Kinnear's biggest coup though, has been to recast Texaco's exploration process. Before, each division came up with its own exploration plan. With each team hoping to strike a gusher, that often caused an imbalance of high- and low-risk wells. Texaco's replacement rate lurched up and down. Now, managers are schooled in a portfolio strategy balancing sure-fire projects and long-shot efforts.

A BIG PAYOFF. Kinnear has also given more freedom to his exploration staff, which once had to wait months for executives to sign off on new wells. One payoff: In December, 1989, Texaco learned of a discovery in a Malaysian field. A manager rushed through a process that used to take up to two weeks and quickly had a bid in hand for the property. Within a day, he was on a plane headed for Kuala Lumpur. Texaco now owns a partial interest in the site and plans to start drilling on Aug. 1.
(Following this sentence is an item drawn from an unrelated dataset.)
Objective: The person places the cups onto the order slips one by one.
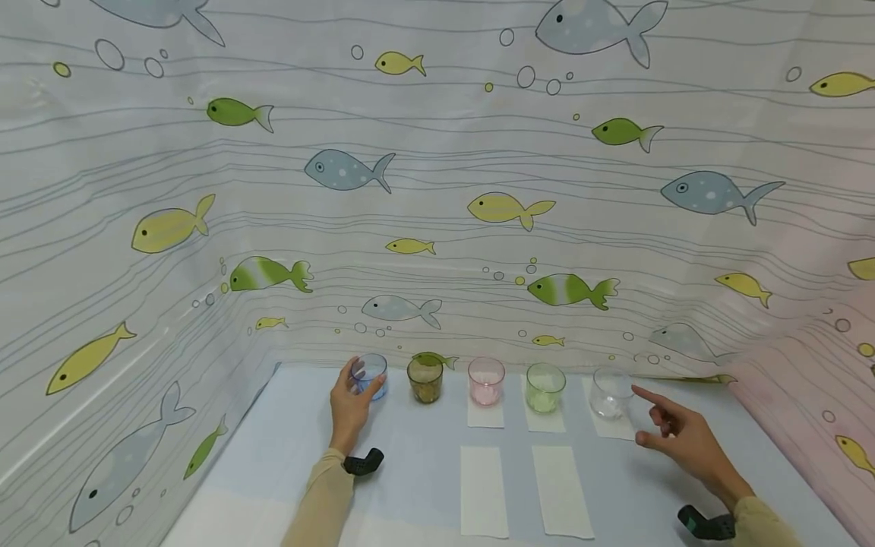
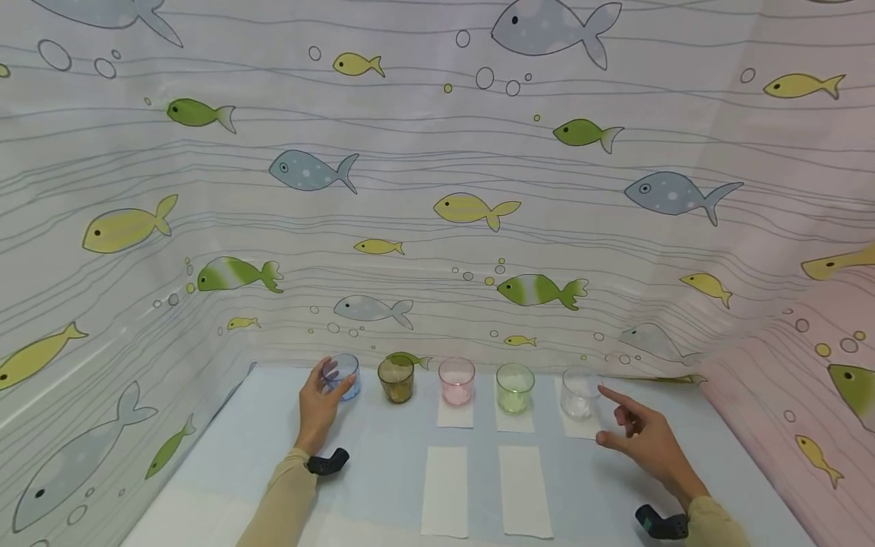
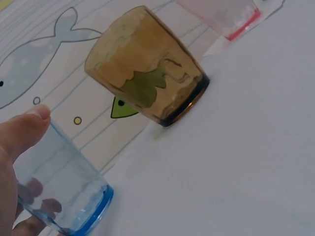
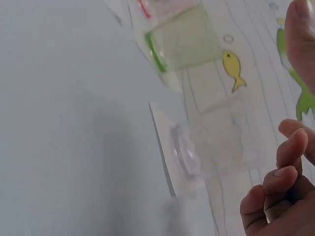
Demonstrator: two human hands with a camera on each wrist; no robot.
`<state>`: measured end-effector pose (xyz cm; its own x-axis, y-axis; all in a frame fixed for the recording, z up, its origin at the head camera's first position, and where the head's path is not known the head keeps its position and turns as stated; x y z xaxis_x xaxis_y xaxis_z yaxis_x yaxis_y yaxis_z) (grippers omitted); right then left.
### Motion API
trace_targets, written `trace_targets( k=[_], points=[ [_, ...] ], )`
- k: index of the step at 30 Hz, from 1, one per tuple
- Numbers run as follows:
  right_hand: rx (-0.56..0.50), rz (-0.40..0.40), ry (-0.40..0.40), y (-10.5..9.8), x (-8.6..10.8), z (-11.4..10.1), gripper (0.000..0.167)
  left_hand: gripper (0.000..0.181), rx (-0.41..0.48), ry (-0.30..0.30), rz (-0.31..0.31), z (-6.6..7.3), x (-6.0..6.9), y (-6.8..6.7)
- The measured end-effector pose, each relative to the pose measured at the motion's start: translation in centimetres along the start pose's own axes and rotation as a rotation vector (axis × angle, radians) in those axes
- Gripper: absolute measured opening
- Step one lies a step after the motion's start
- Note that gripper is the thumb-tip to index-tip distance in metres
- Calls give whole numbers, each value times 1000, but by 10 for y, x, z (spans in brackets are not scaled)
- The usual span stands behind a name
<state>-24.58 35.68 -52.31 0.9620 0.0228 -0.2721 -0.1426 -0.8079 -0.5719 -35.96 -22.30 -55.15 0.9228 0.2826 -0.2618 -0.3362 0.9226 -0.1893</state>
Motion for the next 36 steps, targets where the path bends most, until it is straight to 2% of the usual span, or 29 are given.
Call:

Texaco has come a long way--but there's more to be done. Its reserve life of about 8.8 years lags behind Exxon's 11.3 years and Amoco Corp.'s 11.7. Texaco also needs more in-house technological savvy. Royal Dutch/Shell and Exxon have spent billions on computer-aided exploration that can deliver color-coded topological models and pinpoint remote oil and gas wells. Rivals say that Texaco has to hire out some of the reading of this data. Sniffs one competitor: "We'd never hire out interpretation."

Kinnear acknowledges that he still has work to do. But remember that Texaco once had a rather tight noose around its neck. For Kinnear and Texaco, it's been quite a reprieve.